CLIMAS ESTRANHOS EM FILME BRASILEIRO
 

 

27 de junho de 2006

Se Árido movie (2006), dirigido pelo pernambucano Lírio Ferreira, não chega a realizar-se plenamente (seu aspecto de filme de estrada se desnivela aqui e ali formal e emocionalmente), ao menos produz uma série de climas estranhos que recheiam a curiosidade do espectador pelo cinema brasileiro. Uma destas estranhezas é a presença do homem de teatro José Celso Martinez Correa na pele de uma personagem mística e messiânica chamada Meu Velho e que é uma espécie de luz numa comunidade perdida no interior nordestino; a viagem de Jonas, interpretado com ingênuo desembaraço por Guilherme Weber, ao interior de sua infância que já não lhe diz nada, para o enterro de um pai assassinado que também significa pouco para sua vida atual, está cheia de lances insólitos, desde sua parceria  com uma mulher que está indo para o lugarejo e lhe oferece carona (Giulia Gam, outro nome duma geração intermediária de intérpretes brasileiros), até o contato com sua família meio subterrânea que lhe transmite o desejo de que ele vingue a morte do pai.
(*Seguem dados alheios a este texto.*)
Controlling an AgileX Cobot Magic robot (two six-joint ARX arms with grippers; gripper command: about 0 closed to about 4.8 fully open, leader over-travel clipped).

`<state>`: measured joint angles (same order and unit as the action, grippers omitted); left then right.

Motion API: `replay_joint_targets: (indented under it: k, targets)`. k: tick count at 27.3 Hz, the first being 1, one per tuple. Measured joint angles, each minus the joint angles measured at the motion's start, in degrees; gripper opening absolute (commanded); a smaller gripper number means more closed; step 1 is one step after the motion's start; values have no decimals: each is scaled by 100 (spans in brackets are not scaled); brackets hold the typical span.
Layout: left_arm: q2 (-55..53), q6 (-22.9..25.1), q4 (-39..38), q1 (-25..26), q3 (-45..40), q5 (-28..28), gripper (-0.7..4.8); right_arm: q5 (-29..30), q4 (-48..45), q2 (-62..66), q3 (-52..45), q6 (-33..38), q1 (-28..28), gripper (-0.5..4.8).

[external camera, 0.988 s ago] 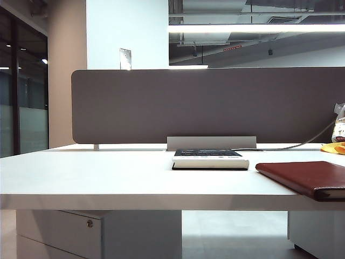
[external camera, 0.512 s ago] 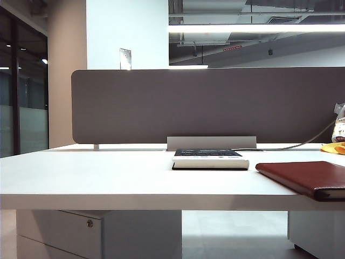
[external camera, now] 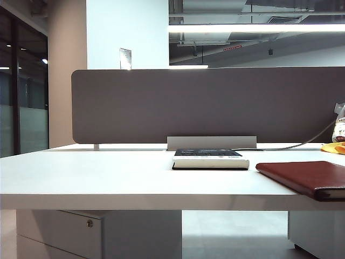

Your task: Pick up the red book and place it on top of the black book.

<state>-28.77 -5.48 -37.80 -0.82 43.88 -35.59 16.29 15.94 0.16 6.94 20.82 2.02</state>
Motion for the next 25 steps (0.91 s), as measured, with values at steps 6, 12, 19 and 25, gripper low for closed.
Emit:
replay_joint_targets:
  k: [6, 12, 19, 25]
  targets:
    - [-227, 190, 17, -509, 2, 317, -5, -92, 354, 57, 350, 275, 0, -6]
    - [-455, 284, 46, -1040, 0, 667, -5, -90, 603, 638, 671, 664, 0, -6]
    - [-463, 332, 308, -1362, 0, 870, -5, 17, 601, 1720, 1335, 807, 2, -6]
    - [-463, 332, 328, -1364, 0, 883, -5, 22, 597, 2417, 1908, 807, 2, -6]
Ferreira filma o Nordeste árido, seco, para utilizar a metáfora duma sociedade futurista sem água. A ecologia e as preocupações com o futuro da humanidade perpassam esta narrativa de um périplo na verdade ancestral. Certos ícones da imagem cinematográfica brasileira estão em Árido movie: Paulo César Pereio, José Dumont, Renata Sorrah. O irrequieto Selton Mello está tão solto dramaticamente quanto fora de forma física com sua indecente barriga exposta à luz da câmara. O realizador nordestino executa sua miscelânea com uma certa graça, mas sem muito fogo, o que é mortal para, em boa parte do filme, entediar o observador.

Anote-se que o cinema pernambucano tem-se alastrado pela geografia de distribuição do cinema brasileiro nos últimos anos. Houve o contundente Amarelo manga (2002), de Cláudio Assis: desbocado e desglamurizado. E Cinema, aspirinas e urubus (2005), de Marcelo Gomes, apesar de sua pouca inventividade e de seu ritmo arrastado, teve os favores de uma certa crítica. Creio, porém, que Árido movie, em sua rispidez e distanciamento característicos, tem mais relações com a acidez dramática de Cidade baixa (2005), do baiano Sérgio Machado: embora a percepção cinematográfica de Ferreira seja bem menor que a de Machado.